It's already been a year since IndieAuth was published as a W3C Note! A lot has happened in that time! There's been several new plugins and services launch support for IndieAuth, and it's even made appearances at several events around the world!
- Micro.blog added native support for IndieAuth, so your hosted micro.blog account is now also an IndieAuth provider
- Dobrado launched native support for IndieAuth
- The IndieAuth Plugin for Drupal launched in the beginning of the year, and has had several releases since then
- The IndieAuth Plugin for Grav adds support to your Grav site by delegating to indieauth.com
- The IndieAuth Plugin for WordPress had a major rewrite and supports IndieAuth natively now
I presented IndieAuth at the W3C Workshop on Strong Authentication & Identity in December, and even published a video of the talk afterwards!

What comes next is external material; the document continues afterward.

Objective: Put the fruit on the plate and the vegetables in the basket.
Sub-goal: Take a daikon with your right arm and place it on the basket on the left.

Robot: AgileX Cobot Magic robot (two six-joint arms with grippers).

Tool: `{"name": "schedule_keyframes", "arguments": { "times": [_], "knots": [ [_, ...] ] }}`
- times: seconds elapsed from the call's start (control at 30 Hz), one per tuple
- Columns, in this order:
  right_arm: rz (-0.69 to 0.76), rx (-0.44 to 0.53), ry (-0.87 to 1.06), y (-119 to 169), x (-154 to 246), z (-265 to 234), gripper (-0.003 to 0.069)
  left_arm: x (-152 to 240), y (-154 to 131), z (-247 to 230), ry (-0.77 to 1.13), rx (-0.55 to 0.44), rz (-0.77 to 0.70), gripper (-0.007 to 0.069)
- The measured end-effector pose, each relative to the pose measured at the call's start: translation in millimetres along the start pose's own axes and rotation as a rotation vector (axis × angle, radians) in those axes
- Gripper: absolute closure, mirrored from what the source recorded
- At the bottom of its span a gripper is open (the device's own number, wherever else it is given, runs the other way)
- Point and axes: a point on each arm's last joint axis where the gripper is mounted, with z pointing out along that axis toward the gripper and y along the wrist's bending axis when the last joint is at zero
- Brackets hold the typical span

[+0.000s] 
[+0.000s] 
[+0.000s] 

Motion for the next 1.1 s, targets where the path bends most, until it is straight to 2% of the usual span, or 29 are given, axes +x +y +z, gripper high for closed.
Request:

At API Days Global, oauth.io presented a session including IndieAuth.
Josh Hawxwell gave a talk at NottsJS called Indie What? where he covered several IndieWeb building blocks including IndieAuth.
In July, I wrote a blog post called OAuth for the Open Web, where I detailed the technical solutions IndieAuth provides on top of OAuth to enable it to work in a more open and less corporate environment.
In October, I published Dweb: Identity for the Decentralized Web with IndieAuth on the Mozilla Hacks Blog.
So here's to a productive year for IndieAuth in 2018! Looking forward to seeing what new developments come up in 2019!
@aaronpk Thanks for the summary. I am working on an implementation for IndieAuth as well.